◆ WHAT THE TASK ASKS ◆
Each line in the data holding "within" should be listed.

◆ RECORDS TO PROCESS ◆
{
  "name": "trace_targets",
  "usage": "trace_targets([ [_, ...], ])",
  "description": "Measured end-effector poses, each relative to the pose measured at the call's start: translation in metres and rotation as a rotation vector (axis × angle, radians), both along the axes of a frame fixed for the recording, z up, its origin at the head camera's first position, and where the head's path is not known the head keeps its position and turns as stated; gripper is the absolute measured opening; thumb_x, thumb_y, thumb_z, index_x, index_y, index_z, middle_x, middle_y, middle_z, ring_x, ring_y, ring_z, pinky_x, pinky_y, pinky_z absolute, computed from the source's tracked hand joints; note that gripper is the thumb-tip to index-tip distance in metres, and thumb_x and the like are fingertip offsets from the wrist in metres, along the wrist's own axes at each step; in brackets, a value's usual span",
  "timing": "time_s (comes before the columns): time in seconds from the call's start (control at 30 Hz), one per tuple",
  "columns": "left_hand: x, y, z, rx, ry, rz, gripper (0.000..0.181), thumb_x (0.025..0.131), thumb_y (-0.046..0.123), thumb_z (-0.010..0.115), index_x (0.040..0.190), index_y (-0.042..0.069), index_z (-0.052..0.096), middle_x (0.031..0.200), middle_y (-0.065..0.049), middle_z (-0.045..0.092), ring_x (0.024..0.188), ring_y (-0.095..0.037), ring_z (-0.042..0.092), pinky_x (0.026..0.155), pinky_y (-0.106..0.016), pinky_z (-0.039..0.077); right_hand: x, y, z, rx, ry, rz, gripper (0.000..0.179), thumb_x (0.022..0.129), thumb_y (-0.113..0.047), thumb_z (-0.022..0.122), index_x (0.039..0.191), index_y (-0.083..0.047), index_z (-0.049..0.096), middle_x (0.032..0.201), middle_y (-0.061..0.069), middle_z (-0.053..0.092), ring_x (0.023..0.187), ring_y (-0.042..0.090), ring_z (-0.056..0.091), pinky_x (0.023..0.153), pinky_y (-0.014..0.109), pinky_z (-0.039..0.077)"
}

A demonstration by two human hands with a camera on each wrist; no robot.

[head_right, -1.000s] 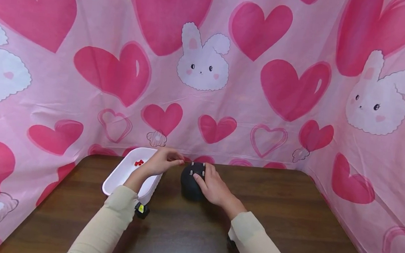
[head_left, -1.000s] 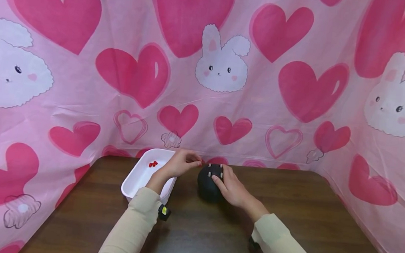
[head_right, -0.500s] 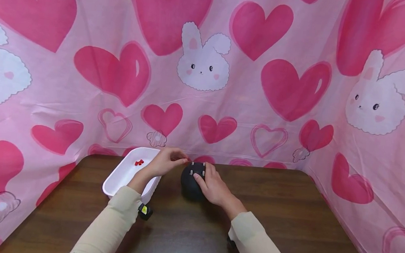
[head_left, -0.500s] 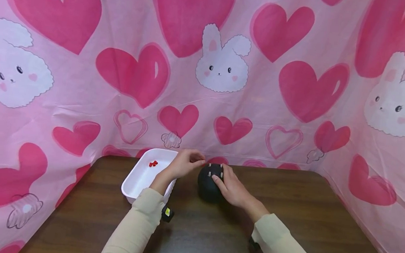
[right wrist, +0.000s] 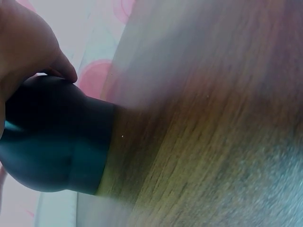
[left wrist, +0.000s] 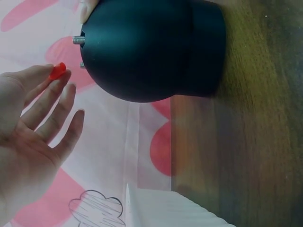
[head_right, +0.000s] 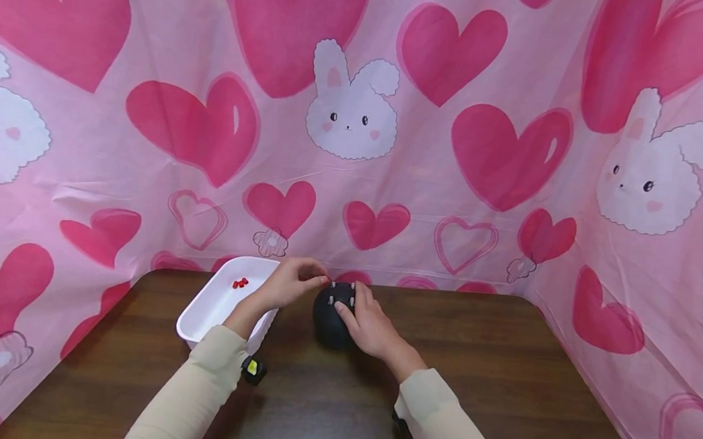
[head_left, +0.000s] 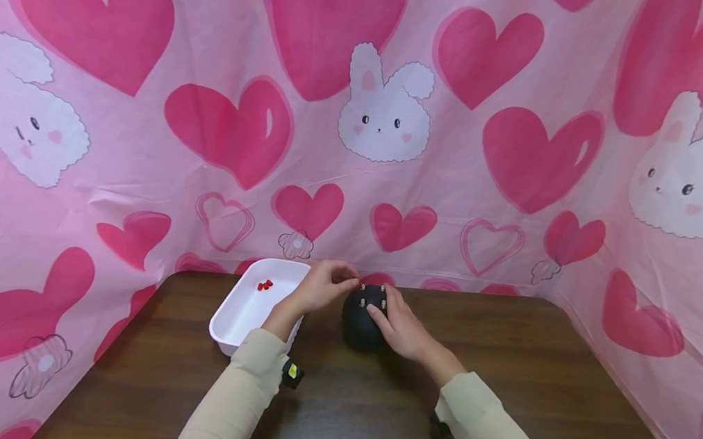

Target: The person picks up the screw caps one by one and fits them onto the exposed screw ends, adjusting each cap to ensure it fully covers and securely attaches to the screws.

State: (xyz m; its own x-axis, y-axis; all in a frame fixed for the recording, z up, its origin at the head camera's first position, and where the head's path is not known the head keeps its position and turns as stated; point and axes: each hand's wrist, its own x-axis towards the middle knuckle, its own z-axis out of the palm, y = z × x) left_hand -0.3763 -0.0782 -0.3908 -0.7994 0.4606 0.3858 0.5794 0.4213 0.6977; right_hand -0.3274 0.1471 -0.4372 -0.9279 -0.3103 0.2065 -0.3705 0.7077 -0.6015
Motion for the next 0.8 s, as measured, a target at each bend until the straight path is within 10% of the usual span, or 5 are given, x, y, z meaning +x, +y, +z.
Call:
trace_targets([
  [0.8,-0.001,0.017,0.003,0.033,-0.014,0.030,0.016,0.097,0.017,0.071,0.112,0.015,0.076,0.103,-0.001,0.075,0.092,-0.018,0.069,0.084,-0.032,0.060,-0.001,-0.002,-0.002,0.003,0.000,-0.010,0.076,0.106,-0.042,0.050,0.159,0.003,0.018,0.157,0.024,0.032,0.142,0.040,0.040,0.118,0.056,0.031],
])
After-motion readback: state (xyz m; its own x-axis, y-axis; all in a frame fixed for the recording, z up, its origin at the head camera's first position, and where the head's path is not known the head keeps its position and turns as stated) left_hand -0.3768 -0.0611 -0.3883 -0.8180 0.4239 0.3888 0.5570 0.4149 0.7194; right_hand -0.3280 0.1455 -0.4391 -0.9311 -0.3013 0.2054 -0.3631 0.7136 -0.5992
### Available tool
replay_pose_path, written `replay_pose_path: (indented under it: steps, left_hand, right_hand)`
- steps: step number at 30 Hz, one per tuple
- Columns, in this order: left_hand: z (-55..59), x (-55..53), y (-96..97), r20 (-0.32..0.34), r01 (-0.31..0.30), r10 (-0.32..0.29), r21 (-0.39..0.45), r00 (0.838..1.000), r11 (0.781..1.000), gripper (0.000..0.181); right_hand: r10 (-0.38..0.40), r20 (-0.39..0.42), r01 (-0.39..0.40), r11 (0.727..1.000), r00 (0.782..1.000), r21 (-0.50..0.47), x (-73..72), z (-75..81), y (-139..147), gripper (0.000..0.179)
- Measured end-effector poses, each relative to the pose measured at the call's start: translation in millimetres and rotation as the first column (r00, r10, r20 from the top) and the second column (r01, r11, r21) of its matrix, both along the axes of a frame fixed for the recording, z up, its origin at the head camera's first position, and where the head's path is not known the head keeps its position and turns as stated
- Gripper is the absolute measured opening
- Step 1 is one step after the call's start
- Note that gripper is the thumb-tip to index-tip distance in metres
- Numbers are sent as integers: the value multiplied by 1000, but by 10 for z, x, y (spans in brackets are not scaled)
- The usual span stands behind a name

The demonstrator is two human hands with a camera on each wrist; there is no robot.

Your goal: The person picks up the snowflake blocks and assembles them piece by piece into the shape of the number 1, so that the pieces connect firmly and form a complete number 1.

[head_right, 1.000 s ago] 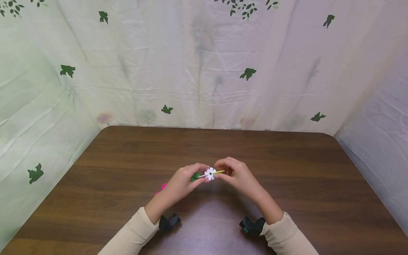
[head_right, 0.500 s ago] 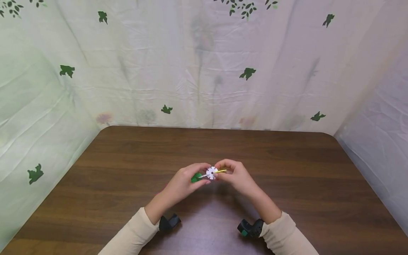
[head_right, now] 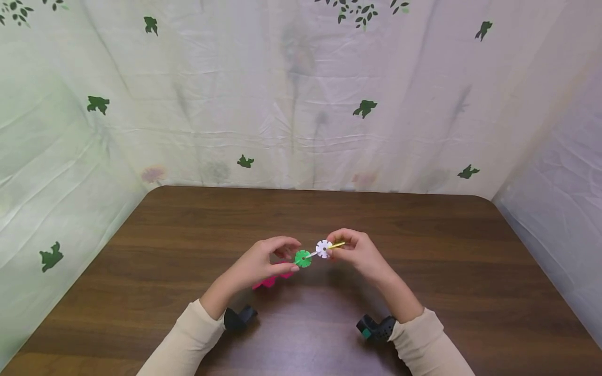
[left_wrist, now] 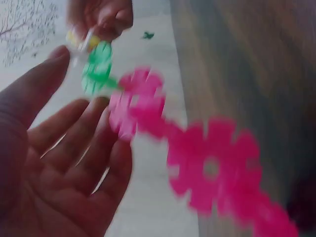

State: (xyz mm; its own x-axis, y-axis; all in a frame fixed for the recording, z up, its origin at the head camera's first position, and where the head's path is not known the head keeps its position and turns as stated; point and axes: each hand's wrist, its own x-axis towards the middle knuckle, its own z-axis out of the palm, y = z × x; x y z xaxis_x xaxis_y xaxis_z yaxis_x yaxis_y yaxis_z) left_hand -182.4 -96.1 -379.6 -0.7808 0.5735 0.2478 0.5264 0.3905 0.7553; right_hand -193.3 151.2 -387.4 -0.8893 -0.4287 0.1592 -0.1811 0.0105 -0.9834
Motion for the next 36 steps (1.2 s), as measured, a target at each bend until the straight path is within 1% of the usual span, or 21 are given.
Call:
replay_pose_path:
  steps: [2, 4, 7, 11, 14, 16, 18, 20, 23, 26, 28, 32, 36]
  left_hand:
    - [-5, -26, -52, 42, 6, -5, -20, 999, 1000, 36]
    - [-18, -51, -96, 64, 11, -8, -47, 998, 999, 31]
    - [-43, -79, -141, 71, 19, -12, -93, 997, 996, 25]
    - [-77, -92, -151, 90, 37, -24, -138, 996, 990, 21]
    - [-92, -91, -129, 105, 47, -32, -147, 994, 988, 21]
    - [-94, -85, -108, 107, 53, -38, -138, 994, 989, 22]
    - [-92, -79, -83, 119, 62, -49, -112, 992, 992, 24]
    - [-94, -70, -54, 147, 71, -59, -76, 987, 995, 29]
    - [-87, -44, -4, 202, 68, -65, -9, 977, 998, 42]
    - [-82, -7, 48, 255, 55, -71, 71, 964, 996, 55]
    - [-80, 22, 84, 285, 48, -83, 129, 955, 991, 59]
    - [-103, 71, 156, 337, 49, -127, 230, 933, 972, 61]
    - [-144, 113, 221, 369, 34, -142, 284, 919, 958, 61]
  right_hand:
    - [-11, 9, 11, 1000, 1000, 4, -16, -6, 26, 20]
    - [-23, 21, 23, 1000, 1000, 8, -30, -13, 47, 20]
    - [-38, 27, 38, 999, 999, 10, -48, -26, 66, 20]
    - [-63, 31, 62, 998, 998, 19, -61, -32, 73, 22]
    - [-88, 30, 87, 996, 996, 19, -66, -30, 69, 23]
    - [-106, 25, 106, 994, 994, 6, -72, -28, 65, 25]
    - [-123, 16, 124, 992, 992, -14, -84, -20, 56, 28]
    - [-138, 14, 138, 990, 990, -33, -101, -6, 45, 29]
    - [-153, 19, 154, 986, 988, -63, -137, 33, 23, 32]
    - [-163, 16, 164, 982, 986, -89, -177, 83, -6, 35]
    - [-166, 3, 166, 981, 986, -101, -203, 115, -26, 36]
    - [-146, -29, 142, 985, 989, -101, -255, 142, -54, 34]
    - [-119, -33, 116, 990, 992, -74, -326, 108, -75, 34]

◆ FINISHED TASK ◆
Motion for the next 0.8 s, as measured, a target at each bend until the straight path is within 10% of the usual span, or 5 are given, x, y, z meaning +x, +y, +z.
Motion for the next 36 steps (1.2 s), as measured, a target at each bend until the straight path is within 1% of the usual span, or 21 are given.

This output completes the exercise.